Entscheidungsstichwort (Thema)

Wirksamkeit eines vom Erblasser formlos eingeräumten Wohnrechts auf Lebenszeit

 

Leitsatz (amtlich)

Zur Wirksamkeit eines vom Erblasser formlos eingeräumten Wohnrechts auf Lebenszeit.

 

Normenkette

BGB §§ 598, 2301; ZPO § 322 Abs. 1; BGB §§ 987-988

 

Tenor

Auf die Revision der Klägerin wird das Urteil des 1. Zivilsenats des Hanseatischen Oberlandesgerichts in Bremen vom 11. Januar 1983 aufgehoben, soweit die Klage auf weitere 1.500,00 DM nebst Zinsen abgewiesen und über die Kosten entschieden ist.

In diesem Umfang wird der Rechtsstreit zur anderweiten Verhandlung und Entscheidung, auch über die Kosten der Revision, an das Berufungsgericht zurückverwiesen.

Im übrigen wird die Revision zurückgewiesen.

 

Tatbestand

Die Klägerin ist die Tochter des am 19. Januar 1980 im Alter von fast 97 Jahren verstorbenen Schlachtermeisters August B.. Erben des Verstorbenen auf Grund notarieller Testamente sind die Beklagten zu 1) und 2) (Enkel des Erblassers) und die Beklagte zu 3) (eine weitere Tochter). Die Klägerin hatte bis zu seinem Tode mit dem Erblasser in häuslicher Gemeinschaft in dessen Einfamilienhaus in B. gelebt und ihn gepflegt und versorgt. Sie war nur halbtägig berufstätig.

Mit der Klage verlangte sie als gemäß den §§ 2316, 2057 a BGB erhöhten Pflichtteil zuletzt über einen anerkannten Betrag von 21.666,67 DM hinaus weitere 50.942,33 DM nebst Zinsen. Die Beklagten erhoben am 20. Juni 1980 Widerklage auf Räumung und Herausgabe der von der Klägerin bewohnten Räume. Diesem Begehren entsprach das Landgericht durch - rechtskräftig gewordenes - Teilurteil vom 1. Oktober 1981. Die Klägerin hatte das Haus bereits am 24. September 1981 geräumt. Der Klage gab das Landgericht durch Schlußurteil in Höhe von 24.128,42 DM nebst Zinsen statt und wies sie im übrigen ab. Dabei rechnete es der Klägerin auf den erhöhten Pflichtteil für die Nutzung des Hauses vom Erbfall bis zur Räumung eine Nutzungsentschädigung von 5.402,20 DM an (6.000,00 DM für 20 Monate abzüglich Aufwendungen für notwendige Reparaturen in Höhe von 597,80 DM).

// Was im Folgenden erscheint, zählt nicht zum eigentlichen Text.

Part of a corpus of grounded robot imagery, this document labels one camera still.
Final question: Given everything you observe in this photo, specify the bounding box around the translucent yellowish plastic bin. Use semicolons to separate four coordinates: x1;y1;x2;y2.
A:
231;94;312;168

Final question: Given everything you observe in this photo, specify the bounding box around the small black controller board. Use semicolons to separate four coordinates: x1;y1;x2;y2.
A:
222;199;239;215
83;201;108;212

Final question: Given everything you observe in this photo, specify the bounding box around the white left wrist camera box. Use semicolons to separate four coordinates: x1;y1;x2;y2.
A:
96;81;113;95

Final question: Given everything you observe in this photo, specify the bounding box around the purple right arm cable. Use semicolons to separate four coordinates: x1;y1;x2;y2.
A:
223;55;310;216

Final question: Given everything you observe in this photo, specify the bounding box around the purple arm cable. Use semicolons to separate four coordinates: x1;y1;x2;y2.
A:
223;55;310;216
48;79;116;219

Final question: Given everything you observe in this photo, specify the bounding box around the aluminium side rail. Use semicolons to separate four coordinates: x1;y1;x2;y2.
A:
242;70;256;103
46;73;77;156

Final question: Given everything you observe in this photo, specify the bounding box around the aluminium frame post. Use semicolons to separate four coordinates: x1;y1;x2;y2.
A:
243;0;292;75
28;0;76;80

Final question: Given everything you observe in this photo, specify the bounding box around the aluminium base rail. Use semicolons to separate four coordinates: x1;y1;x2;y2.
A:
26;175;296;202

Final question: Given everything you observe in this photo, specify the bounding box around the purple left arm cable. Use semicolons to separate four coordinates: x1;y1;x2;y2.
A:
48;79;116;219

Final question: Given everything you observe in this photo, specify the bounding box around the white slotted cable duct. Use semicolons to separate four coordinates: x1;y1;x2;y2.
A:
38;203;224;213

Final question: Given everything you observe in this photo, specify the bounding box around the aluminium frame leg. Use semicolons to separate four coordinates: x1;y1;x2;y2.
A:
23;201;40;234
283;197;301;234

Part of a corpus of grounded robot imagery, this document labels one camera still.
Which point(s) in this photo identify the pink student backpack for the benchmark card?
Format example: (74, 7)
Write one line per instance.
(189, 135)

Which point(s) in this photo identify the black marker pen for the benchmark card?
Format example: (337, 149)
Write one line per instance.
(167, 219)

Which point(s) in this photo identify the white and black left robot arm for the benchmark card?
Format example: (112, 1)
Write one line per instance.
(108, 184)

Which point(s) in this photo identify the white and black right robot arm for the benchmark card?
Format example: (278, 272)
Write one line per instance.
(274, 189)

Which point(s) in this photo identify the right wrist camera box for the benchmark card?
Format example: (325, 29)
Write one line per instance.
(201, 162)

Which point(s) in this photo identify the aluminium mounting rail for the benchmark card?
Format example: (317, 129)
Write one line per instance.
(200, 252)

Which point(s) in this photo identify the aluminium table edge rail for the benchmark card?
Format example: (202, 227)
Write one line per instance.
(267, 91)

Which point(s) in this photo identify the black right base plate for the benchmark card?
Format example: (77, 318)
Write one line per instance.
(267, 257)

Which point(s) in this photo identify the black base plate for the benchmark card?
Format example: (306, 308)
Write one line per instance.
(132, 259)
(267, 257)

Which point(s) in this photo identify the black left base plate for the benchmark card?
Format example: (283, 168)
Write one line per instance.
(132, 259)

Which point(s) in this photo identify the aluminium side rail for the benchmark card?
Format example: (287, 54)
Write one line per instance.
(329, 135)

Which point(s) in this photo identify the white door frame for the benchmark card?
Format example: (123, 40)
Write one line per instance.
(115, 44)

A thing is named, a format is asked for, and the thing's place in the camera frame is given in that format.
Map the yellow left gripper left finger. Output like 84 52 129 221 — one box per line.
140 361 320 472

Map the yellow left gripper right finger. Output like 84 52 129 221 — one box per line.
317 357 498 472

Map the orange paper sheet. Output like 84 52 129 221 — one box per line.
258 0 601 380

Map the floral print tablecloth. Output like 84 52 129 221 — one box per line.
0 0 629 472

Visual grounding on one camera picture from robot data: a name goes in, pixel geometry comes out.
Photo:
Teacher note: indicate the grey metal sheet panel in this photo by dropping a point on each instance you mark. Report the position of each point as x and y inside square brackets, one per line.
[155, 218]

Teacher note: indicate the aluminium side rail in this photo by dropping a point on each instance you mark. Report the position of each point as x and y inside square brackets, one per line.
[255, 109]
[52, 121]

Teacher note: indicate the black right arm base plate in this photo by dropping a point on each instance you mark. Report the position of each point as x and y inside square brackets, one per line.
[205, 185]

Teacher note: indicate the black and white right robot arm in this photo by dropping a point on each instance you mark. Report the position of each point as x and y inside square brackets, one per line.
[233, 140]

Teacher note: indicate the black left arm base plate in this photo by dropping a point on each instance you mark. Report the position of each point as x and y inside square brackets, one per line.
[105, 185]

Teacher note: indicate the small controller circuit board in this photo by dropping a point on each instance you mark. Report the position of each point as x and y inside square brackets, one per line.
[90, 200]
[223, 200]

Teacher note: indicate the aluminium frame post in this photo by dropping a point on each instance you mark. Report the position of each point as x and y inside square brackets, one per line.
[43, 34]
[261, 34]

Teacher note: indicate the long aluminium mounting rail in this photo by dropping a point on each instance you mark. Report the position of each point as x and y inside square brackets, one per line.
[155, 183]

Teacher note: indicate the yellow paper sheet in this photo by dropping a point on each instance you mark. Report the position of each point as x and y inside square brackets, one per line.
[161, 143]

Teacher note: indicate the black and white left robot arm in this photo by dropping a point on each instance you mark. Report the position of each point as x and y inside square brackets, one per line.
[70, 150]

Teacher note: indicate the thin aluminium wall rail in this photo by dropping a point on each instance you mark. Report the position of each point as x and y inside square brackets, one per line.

Die auf Zuerkennung auch dieses Betrages gerichtete Berufung der Klägerin und die Anschlußberufung der Beklagten blieben ohne Erfolg.

Auch mit der Revision erstrebt die Klägerin die Zuerkennung weiterer 5.402,20 DM.

Die Beklagten beantragen,

die Revision zurückzuweisen.

 

Entscheidungsgründe

Die Parteien streiten nur noch darum, ob sich die Klägerin für die Zeit vom Tod des Erblassers bis zu ihrem Auszug eine Nutzungsentschädigung für die Benutzung der Räume im Einfamilienhaus des Verstorbenen anrechnen lassen muß. Die Klägerin beruft sich darauf, ihr Vater habe ihr ein unentgeltliches lebenslängliches Wohnrecht eingeräumt. Das bestreiten die Beklagten.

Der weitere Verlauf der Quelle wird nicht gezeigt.